Directions for this task ▸
In the data that follows, find the line with "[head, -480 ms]"; transcribe it, every later line up to the one with "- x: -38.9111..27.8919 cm", and that line as well, exactly and with no others.

::::

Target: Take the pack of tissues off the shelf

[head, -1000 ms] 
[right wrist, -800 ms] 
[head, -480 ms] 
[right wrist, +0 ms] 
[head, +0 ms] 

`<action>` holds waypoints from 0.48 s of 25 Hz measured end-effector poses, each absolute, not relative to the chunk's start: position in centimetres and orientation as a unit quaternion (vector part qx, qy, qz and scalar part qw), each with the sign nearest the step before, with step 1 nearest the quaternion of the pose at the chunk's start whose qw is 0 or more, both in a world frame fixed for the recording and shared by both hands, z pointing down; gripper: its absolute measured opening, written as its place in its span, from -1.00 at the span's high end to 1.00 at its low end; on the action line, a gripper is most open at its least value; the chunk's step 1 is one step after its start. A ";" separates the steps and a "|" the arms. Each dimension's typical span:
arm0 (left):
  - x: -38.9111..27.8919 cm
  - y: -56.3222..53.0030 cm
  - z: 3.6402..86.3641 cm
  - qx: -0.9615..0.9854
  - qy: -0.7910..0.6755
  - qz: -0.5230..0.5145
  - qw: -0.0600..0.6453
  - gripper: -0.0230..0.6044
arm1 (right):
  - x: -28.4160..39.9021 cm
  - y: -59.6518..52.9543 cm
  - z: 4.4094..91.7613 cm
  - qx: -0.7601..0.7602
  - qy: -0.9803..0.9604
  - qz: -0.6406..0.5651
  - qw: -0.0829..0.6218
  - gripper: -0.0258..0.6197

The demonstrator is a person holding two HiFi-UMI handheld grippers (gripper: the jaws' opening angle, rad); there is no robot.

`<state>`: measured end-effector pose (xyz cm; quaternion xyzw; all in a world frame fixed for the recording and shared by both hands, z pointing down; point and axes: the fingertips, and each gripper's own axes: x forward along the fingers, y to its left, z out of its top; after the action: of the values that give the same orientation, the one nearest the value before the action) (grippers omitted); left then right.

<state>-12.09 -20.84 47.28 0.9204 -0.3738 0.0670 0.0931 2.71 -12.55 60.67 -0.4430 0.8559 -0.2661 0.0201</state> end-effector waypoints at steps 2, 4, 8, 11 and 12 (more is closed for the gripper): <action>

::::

Exercise solution ▸
[head, -480 ms] 
[right wrist, +0 ms] 
[head, +0 ms] 

`<action>` holds waypoints from 0.48 s of 25 Hz measured end-effector poses, each absolute, not relative to the chunk's start: position in centimetres and orientation as a unit quaternion (vector part qx, qy, qz and scalar part qw), each with the sign nearest the step before, with step 1 nearest the quaternion of the pose at the chunk's start whose qw is 0 or more, both in a world frame fixed for the recording and shared by both hands, z pointing down; gripper: its absolute measured opening, written as its place in its span, from -1.00 at the span's high end to 1.00 at its low end; on the action line, a gripper is most open at its least value; the chunk's step 1 is one step after its start. A ";" separates the steps and a "|" the arms. Each dimension's typical span:
arm0 (left):
  - x: -38.9111..27.8919 cm

This answer is now finished.